Обладая многими достоинствами, наш четвероногий артист был щекотлив. Он до такой степени боялся щекотки, что стоило прикоснуться к его животу, как он начинал ржать, будто хихикая, и топтаться, будто танцуя. Другая лошадь ударила бы за это копытом, а он выражал свое неудовольствие пляской.
Султан, заметя это, применил простой дрессировочный метод. Перед тем как пощекотать живот лошади, Султан, свистнув, произносил: "Рыжик, Рыжик, попляши, у тя ножки хороши!"
Проделывая это много раз, Султан добился своего. Не подходя к Рыжику, он издали свистел, а потом произносил: "Рыжик, Рыжик, попляши!" И Рыжик плясал и "хихикал". Но так как он начинал ржать и плясать сразу же после свистка, нам пришлось перестроиться. Мы, показывая нашу дрессированную лошадь другим, прежде произносили "магические цирковые слова", а потом свистели.
Заканчивая о Рыжике, я должен сказать и о Пестрянке: она хотя и не главное, но не маловажное действующее лицо моего рассказа.
Наверно, никто и никогда не объяснит мне, зачем и для чего появилась у меня эта корова. Может быть, я купил ее потому, что она была сказочно мала и чем-то напоминала одну из тех коров, которые продавались во времена моего детства уложенными в картонную коробку, на которой было написано: "Стадо". Может быть, я ее купил и потому, что за нее взяли только один мешок пшеницы, а мы, давно не получавшие ничего, вдруг получили вознаграждение натурой, зерном. И у меня оказалось мешков десять пшеницы. Может быть, и вернее всего, я ее купил еще и потому, что Султан сказал про корову:
- Тоже цирковая!
Да, наверно, это и решило покупку Пестрянки - так я ее назвал позднее.

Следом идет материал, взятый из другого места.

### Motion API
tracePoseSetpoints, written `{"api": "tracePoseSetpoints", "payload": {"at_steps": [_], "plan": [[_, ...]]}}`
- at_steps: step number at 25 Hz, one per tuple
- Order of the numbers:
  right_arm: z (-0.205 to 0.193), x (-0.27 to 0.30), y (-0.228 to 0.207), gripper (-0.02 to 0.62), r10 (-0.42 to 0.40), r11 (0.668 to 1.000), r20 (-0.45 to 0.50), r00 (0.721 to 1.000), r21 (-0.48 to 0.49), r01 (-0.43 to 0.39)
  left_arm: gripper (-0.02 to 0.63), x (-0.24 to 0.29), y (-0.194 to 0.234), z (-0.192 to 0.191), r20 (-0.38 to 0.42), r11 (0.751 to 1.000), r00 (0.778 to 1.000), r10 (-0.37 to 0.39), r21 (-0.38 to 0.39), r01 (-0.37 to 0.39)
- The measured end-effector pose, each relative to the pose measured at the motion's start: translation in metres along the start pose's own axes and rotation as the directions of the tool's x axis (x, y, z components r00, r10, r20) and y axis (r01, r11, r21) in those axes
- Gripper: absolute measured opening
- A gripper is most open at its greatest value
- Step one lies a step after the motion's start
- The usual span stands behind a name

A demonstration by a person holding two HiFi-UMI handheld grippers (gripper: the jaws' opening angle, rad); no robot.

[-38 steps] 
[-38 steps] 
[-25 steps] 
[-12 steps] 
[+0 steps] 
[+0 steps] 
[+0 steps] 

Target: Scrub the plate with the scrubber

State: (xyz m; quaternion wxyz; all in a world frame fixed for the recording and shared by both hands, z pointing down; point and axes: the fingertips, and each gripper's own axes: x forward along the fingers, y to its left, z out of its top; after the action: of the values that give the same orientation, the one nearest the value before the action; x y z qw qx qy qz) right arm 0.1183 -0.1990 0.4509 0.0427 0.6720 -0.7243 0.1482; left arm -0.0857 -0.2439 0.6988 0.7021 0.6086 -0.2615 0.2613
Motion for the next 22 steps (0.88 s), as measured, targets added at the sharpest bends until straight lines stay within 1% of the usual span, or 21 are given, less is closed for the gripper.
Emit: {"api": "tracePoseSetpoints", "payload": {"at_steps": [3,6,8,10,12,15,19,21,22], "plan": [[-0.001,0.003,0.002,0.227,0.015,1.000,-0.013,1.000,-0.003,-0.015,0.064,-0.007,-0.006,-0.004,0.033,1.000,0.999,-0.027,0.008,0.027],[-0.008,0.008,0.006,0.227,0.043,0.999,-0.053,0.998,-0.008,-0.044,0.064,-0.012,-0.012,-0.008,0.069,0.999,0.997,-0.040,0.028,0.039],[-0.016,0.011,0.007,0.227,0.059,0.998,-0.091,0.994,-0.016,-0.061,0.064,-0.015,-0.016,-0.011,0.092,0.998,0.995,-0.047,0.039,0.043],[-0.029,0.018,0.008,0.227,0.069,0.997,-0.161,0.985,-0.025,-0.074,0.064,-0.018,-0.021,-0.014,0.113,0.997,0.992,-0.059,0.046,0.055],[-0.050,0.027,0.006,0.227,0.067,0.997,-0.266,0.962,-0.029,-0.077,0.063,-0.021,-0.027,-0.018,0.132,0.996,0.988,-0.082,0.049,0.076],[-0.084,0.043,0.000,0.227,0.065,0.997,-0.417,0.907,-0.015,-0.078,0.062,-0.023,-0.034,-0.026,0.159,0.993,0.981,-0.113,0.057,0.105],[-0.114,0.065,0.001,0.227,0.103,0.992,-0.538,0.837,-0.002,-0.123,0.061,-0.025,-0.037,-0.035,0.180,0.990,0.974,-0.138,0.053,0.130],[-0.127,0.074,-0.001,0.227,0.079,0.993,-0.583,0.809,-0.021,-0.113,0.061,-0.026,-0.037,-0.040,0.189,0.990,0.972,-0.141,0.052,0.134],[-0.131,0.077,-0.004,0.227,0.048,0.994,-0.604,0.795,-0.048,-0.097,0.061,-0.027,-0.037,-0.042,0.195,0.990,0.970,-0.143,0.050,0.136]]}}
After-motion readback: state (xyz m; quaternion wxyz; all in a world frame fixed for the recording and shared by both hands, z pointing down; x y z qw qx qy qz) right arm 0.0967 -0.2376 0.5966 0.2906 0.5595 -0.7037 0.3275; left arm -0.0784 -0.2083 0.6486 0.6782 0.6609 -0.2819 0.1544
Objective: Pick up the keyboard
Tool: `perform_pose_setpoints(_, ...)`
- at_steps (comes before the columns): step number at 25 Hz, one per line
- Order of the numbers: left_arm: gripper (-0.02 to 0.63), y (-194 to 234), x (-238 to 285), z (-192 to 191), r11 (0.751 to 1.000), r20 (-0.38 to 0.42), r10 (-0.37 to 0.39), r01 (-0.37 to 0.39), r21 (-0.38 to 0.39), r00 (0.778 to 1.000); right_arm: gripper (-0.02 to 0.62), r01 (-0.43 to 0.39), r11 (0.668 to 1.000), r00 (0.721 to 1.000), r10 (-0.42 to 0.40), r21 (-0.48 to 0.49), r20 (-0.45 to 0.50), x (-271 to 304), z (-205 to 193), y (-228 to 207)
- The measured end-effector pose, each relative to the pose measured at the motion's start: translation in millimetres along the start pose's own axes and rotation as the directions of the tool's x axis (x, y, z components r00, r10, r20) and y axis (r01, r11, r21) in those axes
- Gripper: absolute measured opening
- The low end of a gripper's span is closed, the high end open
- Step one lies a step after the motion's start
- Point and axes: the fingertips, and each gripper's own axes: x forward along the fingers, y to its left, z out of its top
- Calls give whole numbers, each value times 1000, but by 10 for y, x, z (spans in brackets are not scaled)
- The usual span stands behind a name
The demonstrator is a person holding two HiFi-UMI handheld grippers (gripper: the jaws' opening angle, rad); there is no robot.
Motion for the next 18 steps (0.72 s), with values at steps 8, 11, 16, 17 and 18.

Пестрянка не давала молока. И, как сказала бабушка (хозяйка дома, в котором мы жили), купленная мною корова никогда не будет давать молока и приносить телят. Потому что Пестрянка была порченая. А порченая она была потому, что ее сглазили. Короче говоря, это была корова-уродец, коровий лилипут, если уместно такое слово.
Корова не только не росла, но, как мне казалось, становилась меньше. Может быть, оттого, что подрастал и здоровел я. И было с чего...
Кулундинская степь несказанно привольна летом. Воздух так чист и сладок, что им не надышишься даже в зной, а уж вечером-то так и тянет полынным здоровьем, запахом зреющих хлебов. Молока невпроед. Случался и кумыс. Казахи охотно привозили его нам в бурдюках за небольшую расплату пшеницей, которую они в то время не сеяли и даже не собирались этого делать. Но не будем терять нити...
- Давай учить корову, - предложил Султан.
- Давай! - с радостью снова согласился я.
Тут надо принять во внимание мое недоигранное детство, трудную, бессонную зиму и полнейшее летнее безделье. Даже окладные листы составлять было рано. Хлеб-то еще и в дудку пока не пошел, как определишь сбор зерна? А вдруг засуха или дожди... Или наоборот - неслыханный урожай... Кулунда щедра и коварна даже по сей день, когда уже многое изучено и покорено.